Geständnis

Hostess gesteht Liaison mit „Costa“-Kapitän

Es war kein leichtes Geständnis, das Domnica Cemortan, die „mysteriöse Blondine“, die sich während des Unglücks der „Costa Concordia“ auf der Brücke befand, vor Gericht ablegte.

Nun gab sie beim Prozess in Grosseto aber doch zu, die Geliebte von Kapitän Francesco Schettino gewesen zu sein. Auf die Frage einer Anwältin, ob eine Liebesbeziehung mit Schettino bestanden habe, antwortete sie mit: „Ja, ich hatte eine Beziehung mit Francesco Schettino.“ Auf das Schiff sei sie ohne Ticket gelangt. „Wenn du die Geliebte von jemandem bist, fragen sie nicht nach der Fahrkarte“, sagte die 26-Jährige.
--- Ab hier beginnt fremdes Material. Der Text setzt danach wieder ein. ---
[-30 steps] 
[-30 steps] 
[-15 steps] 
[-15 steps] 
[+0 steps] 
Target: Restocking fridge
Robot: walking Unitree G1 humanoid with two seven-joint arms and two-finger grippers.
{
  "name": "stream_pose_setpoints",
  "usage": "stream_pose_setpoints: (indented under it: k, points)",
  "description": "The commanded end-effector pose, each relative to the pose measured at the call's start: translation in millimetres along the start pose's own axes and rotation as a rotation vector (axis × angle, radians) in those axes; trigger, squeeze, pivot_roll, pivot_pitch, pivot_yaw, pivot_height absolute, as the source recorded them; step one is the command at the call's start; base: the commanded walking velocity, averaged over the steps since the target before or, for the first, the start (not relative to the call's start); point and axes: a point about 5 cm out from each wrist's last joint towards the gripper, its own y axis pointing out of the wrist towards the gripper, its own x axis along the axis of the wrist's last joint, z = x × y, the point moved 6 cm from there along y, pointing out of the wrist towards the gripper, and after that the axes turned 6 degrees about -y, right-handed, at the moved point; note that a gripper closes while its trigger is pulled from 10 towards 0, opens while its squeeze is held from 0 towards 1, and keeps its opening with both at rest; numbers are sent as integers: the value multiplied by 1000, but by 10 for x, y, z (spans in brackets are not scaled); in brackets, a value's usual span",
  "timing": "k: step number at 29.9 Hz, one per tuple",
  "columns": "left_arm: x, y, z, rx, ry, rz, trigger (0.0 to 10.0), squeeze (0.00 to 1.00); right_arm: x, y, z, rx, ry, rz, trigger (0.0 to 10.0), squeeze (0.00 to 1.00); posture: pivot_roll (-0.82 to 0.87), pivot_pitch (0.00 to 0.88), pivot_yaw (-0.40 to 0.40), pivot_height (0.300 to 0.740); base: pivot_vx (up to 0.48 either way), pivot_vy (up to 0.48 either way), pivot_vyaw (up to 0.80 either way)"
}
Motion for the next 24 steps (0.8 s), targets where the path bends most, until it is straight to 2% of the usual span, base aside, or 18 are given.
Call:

Schettino steuerte am 13. Januar 2012 die „Costa Concordia“ auf einen Felsen vor der Insel Giglio. Das Kreuzfahrtschiff mit mehr als 4200 Menschen an Bord kenterte. 32 Passagiere starben in den Fluten des Mittelmeers, darunter auch zwölf Deutsche.

Die junge Frau war am Abend des Unglücks gemeinsam mit dem Kapitän beim Abendessen. „Schettino hat mir nichts über die geplante Annäherung gesagt“, betonte sie vor Gericht. „Sie haben mich auf die Brücke eingeladen, um die Insel anzuschauen.“ Dorthin habe sie einer der Mitarbeiter begleitet. „Alles schien normal, ich habe nichts gesehen, weil es dunkel war. Ab einem gewissen Punkt war Stille, und dann hat er angefangen, in Fachbegriffen Kommandos zu geben“, berichtete sie. Einer der Offiziere habe die Anweisungen nicht verstanden, dann sei es zur Katastrophe gekommen.

Zuvor hatte am Vormittag der Restaurantmanager der „Costa Concordia“ vor Gericht ausgesagt und betont, er selbst habe Schettino darum gebeten, nah an die Insel Giglio heranzufahren. Dies habe Schettino daraufhin am 6. Januar – eine Woche vor dem Unglück – angeordnet, sei mit dem Ergebnis des Manövers jedoch nicht zufrieden gewesen. „Mir erschien es schon nah genug“, sagte der Restaurantmanager. Schettino habe jedoch entschieden, das Manöver dann am 13. Januar zu wiederholen.